Authors: Janet Bolin
“I didn’t,” he said. “I was afraid that Willow’s cottage would be the first place to flood.” He turned around. Another set of headlights appeared on the hill above us, and another. Grinning, he faced us. “And I made a couple of calls.”
Smythe arrived in his honey-colored pickup truck, and Herb pulled up in a black one. All of Elderberry Bay’s heartthrobs at once.
All of them experiencing the pleasure of seeing Haylee and me at our drenched worst.
All of them helping, too—a lot. The men wore work gloves. Clay glanced from the other women’s sopping leather gloves to my bare hands. The next thing I knew, he brought dry work gloves from his truck. “Here, wear these.”
“I’ll get them wet, inside and out,” I warned.
“Doesn’t matter. Put them on.”
I did. They were too big, but their warmth was a nice change.
Before long, we filled every sandbag we had and loaded them into the pickup trucks. Slowly, we convoyed to Blueberry Cottage, where we unloaded the sandbags. Clay, Smythe, and Herb worked tirelessly and barely seemed fazed by the tonnage of sand they moved. Despite babying his right arm and relying mostly on his left, Herb accomplished as much as any of the rest of us. The men joked, too, and kept our spirits high. Best of all, none of them said anything disparaging about the way we were dressed or the green stuff dribbling from our faces.
Noticing Edna nudging Opal when Smythe and Haylee traded smiles, I carefully avoided looking at any of the heartthrobby men for more than a second.
When we were done, we had one long line of sandbags, piled two high, along my fence. We had worked for hours, and our little barricade would provide, maybe, five additional inches of protection.
“Let’s go make more bags!” Edna hollered in glee.
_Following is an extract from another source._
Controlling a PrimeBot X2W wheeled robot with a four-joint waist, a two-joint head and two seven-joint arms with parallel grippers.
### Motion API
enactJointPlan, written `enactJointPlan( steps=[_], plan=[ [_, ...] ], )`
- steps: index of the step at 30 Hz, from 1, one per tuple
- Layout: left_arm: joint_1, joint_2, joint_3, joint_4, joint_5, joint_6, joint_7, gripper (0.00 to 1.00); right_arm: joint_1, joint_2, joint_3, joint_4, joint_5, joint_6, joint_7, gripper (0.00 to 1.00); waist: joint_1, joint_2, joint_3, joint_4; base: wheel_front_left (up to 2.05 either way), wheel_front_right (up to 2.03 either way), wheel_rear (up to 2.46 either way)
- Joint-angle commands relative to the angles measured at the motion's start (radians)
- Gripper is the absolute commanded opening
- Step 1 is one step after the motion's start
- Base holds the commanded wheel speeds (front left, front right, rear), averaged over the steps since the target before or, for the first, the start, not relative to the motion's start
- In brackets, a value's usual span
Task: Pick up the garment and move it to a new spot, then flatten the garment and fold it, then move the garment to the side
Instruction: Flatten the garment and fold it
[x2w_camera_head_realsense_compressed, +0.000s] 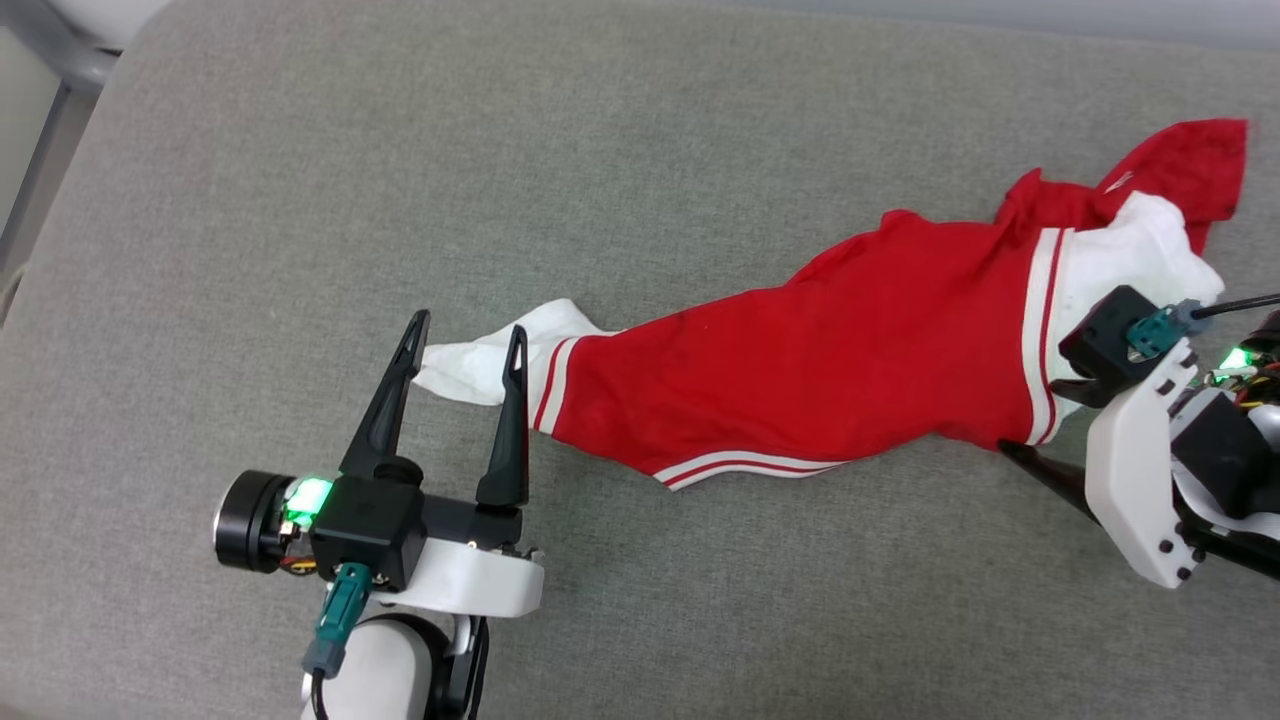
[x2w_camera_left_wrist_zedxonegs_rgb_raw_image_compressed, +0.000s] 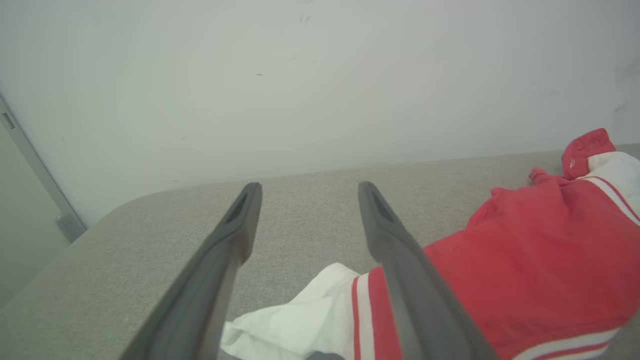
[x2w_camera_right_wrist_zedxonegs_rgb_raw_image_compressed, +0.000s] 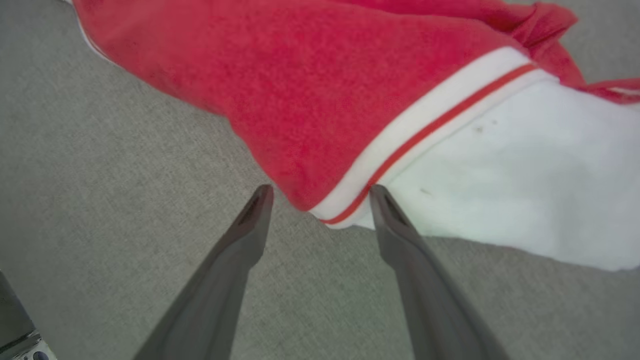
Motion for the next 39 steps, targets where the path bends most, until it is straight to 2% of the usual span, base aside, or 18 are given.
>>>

I slapped at the air in front of me with both hands, still encased in Clay’s work gloves. “No. The rain has let up, and the temperature has gone down. Water on the ground will freeze. It will stop draining into the river.” It sounded good, anyway. “We all have to work at our regular jobs tomorrow. Let’s call it a night.”
The others protested, but I insisted. They finally agreed when I said, without really knowing, that the river seemed to have slowed its rise.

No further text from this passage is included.